Purpose of the Study:
- To develop and evaluate automated LV segmentation methods using deep learning.
- To compare the performance of SegNet, Fully Convolutional Network, and Mask R-CNN for LV segmentation.
- To assess the impact of training data size on segmentation accuracy.
Main Methods:
- Implementation of three convolutional neural network architectures: SegNet, Fully Convolutional Network, and Mask R-CNN.
- Generation of an echocardiography image dataset for training and evaluation.
- Performance evaluation using metrics: pixel accuracy, precision, recall, specificity, Jaccard index, and Dice Similarity Coefficient (DSC).
Main Results:
- Mask R-CNN demonstrated superior performance compared to SegNet and Fully Convolutional Network across all evaluation metrics.
- With 4,000 training images, Mask R-CNN achieved a DSC of 92.21%, Jaccard index of 85.55%, and high values for accuracy, recall, precision, and specificity.
- Segmentation performance stabilized with over 4,000 training images.
Conclusions:
- Automated LV segmentation using deep learning, particularly Mask R-CNN, offers a promising approach for clinical applications.
- The Mask R-CNN model provides accurate and reliable LV segmentation, aiding in cardiovascular disease assessment.
- Sufficient training data (over 4,000 images) is essential for achieving stable and high-performance automated segmentation.
Abstract:
One of the primary factors contributing to death across all age groups is cardiovascular disease. In the analysis of heart function, analyzing the left ventricle (LV) from 2D echocardiographic images is a common medical procedure for heart patients.

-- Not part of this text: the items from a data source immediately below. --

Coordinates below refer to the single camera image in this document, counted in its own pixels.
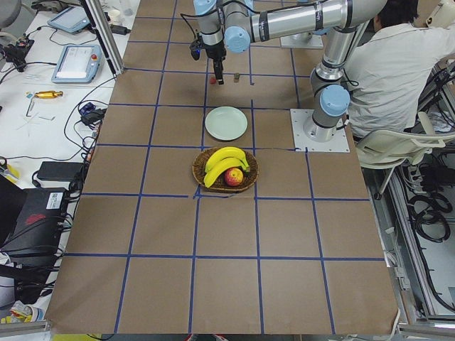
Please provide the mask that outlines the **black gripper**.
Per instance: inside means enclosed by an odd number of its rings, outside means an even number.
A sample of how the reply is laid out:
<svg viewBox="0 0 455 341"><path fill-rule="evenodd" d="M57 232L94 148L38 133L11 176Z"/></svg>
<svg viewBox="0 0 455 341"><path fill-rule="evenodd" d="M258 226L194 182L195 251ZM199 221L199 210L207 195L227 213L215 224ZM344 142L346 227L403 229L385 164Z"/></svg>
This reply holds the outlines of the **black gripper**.
<svg viewBox="0 0 455 341"><path fill-rule="evenodd" d="M213 60L213 69L218 84L223 85L223 61L226 56L225 46L223 44L208 45L206 53L207 56Z"/></svg>

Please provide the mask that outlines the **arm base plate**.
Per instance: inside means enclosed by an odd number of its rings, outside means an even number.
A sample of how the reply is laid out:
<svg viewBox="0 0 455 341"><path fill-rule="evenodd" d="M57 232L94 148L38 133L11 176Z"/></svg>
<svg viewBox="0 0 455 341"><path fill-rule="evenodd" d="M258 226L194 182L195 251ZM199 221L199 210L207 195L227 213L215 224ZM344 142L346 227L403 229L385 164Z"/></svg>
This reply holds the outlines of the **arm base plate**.
<svg viewBox="0 0 455 341"><path fill-rule="evenodd" d="M297 33L280 38L283 48L323 49L321 36L313 33Z"/></svg>
<svg viewBox="0 0 455 341"><path fill-rule="evenodd" d="M350 147L343 120L330 129L317 126L312 109L291 109L294 148L302 152L349 153Z"/></svg>

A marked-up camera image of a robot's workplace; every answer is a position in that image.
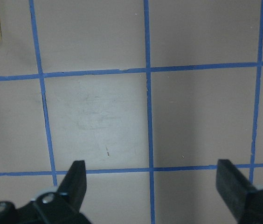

Consistent and accurate segmentation of the LV exerts significant impact on the understanding of the normal anatomy of the heart, as well as the ability to distinguish the aberrant or diseased structure of the heart. Therefore, LV segmentation is an important and critical task in medical practice, and automated LV segmentation is a pressing need. The deep learning models have been utilized in research for automatic LV segmentation. In this work, three cutting-edge convolutional neural network architectures (SegNet, Fully Convolutional Network, and Mask R-CNN) are designed and implemented to segment the LV. In addition, an echocardiography image dataset is generated, and the amount of training data is gradually increased to measure segmentation performance using evaluation metrics. The pixel's accuracy, precision, recall, specificity, Jaccard index, and dice similarity coefficients are applied to evaluate the three models. The Mask R-CNN model outperformed the other two models in these evaluation metrics. As a result, the Mask R-CNN model is used in this study to examine the effect of training data. For 4,000 images, the network achieved 92.21% DSC value, 85.55% Jaccard index, 98.76% mean accuracy, 96.81% recall, 93.15% precision, and 96.58% specificity value. Relatively, the Mask R-CNN outperformed other architectures, and the performance achieves stability when the model is trained using more than 4,000 training images.